- **WHAT TO WORK ON**
Search the data for "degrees" and copy every matching line.

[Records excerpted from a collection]
--

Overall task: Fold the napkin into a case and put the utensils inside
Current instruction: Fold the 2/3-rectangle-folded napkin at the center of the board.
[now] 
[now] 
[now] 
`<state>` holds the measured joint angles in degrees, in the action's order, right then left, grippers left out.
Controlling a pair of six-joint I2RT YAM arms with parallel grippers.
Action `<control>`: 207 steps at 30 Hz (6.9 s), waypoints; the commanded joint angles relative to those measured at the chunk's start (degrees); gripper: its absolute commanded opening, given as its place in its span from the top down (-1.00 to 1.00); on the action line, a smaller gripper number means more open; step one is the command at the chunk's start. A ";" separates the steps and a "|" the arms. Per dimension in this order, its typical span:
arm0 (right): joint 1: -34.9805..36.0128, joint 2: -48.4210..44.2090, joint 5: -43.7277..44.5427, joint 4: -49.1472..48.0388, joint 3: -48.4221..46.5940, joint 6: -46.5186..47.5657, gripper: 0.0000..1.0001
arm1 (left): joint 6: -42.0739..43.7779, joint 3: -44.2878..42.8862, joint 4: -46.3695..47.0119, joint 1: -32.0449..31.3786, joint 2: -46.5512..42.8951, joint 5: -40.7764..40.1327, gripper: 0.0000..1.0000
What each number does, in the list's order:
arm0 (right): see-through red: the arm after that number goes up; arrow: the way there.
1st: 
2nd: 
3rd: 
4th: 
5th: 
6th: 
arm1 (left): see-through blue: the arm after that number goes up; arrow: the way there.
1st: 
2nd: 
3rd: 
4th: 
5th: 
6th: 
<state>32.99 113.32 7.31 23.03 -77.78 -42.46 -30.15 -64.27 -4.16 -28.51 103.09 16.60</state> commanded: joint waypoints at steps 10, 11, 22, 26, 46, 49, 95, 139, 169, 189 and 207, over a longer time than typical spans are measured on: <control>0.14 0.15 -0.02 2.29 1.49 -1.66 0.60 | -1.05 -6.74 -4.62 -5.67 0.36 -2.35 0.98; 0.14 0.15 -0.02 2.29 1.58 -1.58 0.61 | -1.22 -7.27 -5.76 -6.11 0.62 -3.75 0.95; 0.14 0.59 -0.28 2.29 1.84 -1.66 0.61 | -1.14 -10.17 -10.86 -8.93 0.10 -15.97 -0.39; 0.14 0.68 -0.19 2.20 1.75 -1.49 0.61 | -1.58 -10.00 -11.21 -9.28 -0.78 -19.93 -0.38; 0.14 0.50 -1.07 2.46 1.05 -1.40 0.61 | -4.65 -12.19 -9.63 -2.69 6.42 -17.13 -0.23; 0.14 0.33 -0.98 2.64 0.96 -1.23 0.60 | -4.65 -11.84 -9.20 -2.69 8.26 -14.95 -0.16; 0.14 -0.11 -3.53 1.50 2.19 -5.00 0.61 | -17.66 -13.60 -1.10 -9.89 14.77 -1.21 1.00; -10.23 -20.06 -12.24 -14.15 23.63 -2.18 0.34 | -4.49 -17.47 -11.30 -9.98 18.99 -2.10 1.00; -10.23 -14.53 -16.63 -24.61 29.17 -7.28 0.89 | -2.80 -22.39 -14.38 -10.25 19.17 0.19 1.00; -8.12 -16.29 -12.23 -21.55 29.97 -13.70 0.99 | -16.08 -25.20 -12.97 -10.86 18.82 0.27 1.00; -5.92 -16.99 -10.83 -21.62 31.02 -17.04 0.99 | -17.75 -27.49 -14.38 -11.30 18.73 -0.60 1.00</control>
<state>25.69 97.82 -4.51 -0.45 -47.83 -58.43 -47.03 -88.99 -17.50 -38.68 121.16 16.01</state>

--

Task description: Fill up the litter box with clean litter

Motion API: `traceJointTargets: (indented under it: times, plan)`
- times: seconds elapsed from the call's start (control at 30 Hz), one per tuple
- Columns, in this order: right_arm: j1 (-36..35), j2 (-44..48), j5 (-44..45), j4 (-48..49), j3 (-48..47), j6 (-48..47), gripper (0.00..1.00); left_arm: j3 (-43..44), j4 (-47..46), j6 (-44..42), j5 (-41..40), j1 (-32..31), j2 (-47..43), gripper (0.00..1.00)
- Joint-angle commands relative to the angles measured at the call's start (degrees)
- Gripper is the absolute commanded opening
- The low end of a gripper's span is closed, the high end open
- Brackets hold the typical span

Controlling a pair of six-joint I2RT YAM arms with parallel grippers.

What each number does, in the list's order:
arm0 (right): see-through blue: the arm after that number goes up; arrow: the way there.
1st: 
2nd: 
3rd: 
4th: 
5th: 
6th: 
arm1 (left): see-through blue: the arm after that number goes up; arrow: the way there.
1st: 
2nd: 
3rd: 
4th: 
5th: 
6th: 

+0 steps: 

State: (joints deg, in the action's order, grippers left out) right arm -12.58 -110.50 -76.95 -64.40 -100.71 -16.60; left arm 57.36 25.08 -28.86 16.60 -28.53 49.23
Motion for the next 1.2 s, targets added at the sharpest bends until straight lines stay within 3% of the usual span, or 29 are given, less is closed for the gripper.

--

- **REPLY**
`<state>` holds the measured joint angles in degrees, in the action's order, right then left, grippers left out.
Action `<control>`: 207 steps at 30 Hz (6.9 s), waypoints; the commanded joint angles relative to those measured at the chunk's start (degrees); gripper: its absolute commanded opening, given as its place in its span from the top down (-1.00 to 1.00); on the action line, a smaller gripper number means more open; step one is the command at the chunk's start. A ";" separates the steps and a "|" the arms. Per dimension in this order, its typical span:
- Joint-angle commands relative to the angles measured at the call's start (degrees)

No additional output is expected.